> TASK PROMPT
Repeat the lines below exactly as written, please, from the line with "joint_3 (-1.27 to" to the line with "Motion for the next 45", both lines included, and no others.

> DATA

--------------------------------------------------

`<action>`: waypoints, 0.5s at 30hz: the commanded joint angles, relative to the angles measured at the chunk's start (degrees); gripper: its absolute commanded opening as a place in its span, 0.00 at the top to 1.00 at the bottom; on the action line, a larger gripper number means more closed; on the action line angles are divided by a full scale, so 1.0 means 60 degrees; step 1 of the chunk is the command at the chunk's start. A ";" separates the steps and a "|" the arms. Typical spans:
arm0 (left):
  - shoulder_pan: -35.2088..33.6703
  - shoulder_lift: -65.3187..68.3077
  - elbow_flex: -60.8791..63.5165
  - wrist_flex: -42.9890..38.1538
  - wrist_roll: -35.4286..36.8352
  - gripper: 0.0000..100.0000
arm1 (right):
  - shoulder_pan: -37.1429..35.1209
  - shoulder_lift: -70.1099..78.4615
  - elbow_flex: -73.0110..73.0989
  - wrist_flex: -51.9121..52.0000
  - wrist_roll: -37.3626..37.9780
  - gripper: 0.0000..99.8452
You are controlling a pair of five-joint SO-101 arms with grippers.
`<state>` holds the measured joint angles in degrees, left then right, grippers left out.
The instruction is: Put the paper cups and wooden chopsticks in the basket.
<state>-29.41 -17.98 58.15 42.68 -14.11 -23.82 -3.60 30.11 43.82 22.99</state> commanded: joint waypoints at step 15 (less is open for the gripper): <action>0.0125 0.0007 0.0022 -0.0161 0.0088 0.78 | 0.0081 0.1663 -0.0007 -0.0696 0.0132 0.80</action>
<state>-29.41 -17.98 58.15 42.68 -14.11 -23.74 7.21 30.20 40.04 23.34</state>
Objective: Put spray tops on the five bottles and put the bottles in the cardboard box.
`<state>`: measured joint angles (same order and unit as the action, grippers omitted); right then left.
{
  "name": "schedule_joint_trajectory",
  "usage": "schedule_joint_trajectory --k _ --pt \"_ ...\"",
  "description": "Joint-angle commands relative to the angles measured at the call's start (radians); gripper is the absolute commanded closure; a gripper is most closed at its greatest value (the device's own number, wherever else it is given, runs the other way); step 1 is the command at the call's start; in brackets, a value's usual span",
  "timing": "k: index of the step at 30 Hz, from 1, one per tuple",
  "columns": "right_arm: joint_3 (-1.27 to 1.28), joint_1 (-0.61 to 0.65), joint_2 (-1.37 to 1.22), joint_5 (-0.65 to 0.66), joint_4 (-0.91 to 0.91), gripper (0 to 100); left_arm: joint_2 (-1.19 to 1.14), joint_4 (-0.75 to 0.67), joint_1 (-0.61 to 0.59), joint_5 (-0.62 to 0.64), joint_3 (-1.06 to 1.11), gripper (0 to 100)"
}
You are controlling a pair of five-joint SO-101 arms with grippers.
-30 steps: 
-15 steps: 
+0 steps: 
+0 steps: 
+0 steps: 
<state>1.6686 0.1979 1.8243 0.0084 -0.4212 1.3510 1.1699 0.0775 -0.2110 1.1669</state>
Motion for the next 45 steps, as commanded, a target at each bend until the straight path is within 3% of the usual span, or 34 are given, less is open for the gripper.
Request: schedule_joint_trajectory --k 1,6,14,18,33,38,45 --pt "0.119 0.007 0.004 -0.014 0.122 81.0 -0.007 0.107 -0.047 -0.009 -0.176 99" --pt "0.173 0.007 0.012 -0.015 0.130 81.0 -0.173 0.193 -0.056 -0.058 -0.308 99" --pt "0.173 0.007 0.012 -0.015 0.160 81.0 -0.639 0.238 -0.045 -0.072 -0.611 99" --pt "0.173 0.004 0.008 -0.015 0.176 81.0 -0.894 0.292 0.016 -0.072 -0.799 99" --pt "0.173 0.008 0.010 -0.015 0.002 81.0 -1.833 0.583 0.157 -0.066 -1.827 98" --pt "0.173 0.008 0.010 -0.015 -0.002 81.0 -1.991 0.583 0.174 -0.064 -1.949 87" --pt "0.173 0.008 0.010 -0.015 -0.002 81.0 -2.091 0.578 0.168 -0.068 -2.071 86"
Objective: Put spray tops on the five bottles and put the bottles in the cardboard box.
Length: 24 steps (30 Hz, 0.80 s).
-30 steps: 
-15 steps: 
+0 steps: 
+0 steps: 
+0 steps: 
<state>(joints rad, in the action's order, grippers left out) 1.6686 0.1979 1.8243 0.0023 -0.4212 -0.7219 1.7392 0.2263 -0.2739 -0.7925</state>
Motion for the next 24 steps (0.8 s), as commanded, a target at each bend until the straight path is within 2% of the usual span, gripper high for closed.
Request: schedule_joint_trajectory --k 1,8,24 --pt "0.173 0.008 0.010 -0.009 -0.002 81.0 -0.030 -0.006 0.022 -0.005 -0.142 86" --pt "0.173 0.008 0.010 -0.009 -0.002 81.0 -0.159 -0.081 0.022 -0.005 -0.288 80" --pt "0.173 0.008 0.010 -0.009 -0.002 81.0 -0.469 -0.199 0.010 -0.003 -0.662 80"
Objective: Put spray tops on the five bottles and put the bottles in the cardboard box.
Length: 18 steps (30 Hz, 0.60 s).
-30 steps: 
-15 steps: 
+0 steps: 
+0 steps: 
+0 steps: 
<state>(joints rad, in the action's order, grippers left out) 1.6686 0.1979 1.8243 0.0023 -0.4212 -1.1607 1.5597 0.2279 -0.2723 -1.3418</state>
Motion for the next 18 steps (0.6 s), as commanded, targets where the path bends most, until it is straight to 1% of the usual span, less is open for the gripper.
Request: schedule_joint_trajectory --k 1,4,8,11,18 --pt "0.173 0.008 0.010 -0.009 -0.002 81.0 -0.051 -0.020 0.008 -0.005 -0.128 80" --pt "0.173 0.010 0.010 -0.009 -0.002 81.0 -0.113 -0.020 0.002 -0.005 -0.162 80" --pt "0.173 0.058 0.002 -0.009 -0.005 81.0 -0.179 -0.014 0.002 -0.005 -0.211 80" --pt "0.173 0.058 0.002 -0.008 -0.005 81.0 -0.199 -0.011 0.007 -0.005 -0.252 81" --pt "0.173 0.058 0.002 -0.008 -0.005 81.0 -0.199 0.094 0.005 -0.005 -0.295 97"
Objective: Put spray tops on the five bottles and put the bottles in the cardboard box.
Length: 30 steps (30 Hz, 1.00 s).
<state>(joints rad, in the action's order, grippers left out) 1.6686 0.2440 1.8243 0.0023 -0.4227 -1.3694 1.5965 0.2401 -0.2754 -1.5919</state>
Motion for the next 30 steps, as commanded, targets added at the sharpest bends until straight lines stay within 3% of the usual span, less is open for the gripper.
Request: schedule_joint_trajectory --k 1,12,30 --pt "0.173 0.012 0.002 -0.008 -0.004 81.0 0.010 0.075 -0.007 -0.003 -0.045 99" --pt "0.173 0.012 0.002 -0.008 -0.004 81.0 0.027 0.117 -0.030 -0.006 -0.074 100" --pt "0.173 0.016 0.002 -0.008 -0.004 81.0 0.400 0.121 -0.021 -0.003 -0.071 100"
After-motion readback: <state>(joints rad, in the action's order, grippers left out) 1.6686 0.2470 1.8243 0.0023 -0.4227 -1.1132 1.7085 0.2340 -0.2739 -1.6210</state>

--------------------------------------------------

> RESULT
  "columns": "right_arm: joint_3 (-1.27 to 1.28), joint_1 (-0.61 to 0.65), joint_2 (-1.37 to 1.22), joint_5 (-0.65 to 0.66), joint_4 (-0.91 to 0.91), gripper (0 to 100); left_arm: joint_2 (-1.19 to 1.14), joint_4 (-0.75 to 0.67), joint_1 (-0.61 to 0.59), joint_5 (-0.62 to 0.64), joint_3 (-1.06 to 1.11), gripper (0 to 100)"
}
You are controlling a pair of five-joint SO-101 arms with grippers.
-30 steps: 
-15 steps: 
+0 steps: 
+0 steps: 
+0 steps: 
<state>1.6686 0.1979 1.8243 0.0084 -0.4212 1.3510 1.1699 0.0775 -0.2110 1.1669</state>
Motion for the next 45 steps, as commanded, a target at each bend until the straight path is within 3% of the usual span, or 34 are given, less is open for the gripper.

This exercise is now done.